* DIRECTIONS
The word "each" marks the lines to find; copy every such line from the data below.

····················

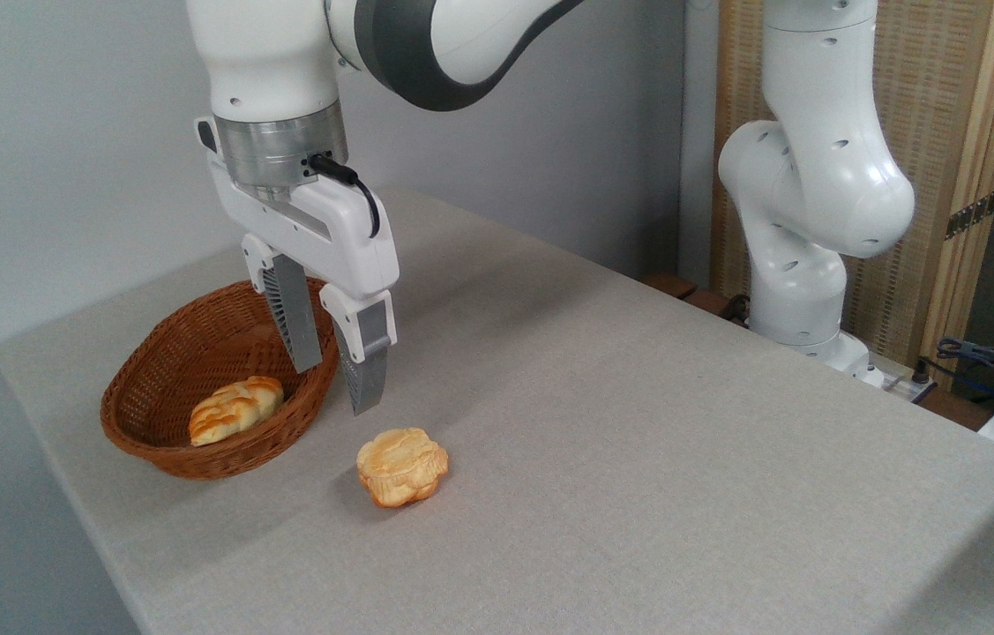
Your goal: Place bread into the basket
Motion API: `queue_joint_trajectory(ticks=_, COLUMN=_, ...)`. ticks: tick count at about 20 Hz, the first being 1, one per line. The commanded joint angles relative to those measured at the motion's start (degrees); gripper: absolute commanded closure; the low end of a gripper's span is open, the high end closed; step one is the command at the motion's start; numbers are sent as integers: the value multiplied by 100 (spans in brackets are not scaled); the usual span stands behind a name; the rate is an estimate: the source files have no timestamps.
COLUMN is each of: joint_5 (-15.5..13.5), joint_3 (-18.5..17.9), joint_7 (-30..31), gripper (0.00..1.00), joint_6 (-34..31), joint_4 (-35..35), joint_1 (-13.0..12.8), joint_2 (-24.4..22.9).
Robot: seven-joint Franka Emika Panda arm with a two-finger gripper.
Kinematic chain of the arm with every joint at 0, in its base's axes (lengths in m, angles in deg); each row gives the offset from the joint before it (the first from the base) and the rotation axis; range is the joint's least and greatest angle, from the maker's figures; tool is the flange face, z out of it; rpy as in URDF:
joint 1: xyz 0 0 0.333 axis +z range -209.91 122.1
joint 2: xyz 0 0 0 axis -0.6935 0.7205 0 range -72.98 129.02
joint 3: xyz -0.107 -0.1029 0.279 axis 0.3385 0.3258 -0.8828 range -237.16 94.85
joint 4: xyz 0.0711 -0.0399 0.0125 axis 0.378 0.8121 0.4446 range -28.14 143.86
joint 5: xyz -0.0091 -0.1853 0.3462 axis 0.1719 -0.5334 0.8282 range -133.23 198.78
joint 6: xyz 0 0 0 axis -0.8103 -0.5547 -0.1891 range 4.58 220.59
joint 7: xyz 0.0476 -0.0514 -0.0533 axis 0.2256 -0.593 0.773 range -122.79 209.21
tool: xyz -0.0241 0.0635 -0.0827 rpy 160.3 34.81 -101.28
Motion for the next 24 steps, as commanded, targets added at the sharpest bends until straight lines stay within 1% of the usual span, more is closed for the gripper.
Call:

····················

* ANSWER SPACE
COLUMN is each of: joint_5 (-15.5..13.5), joint_3 (-18.5..17.9), joint_7 (-30..31), gripper (0.00..1.00), joint_6 (-34..31), joint_4 (-35..35), joint_1 (-13.0..12.8), joint_2 (-24.4..22.9).
Kinematic chain of the arm with every joint at 0, in its base's axes (lengths in m, angles in deg); each row gives the offset from the joint before it (the first from the base) and the rotation axis; range is the joint's least and greatest angle, from the maker's figures; tool is the flange face, z out of it; rpy as in URDF:

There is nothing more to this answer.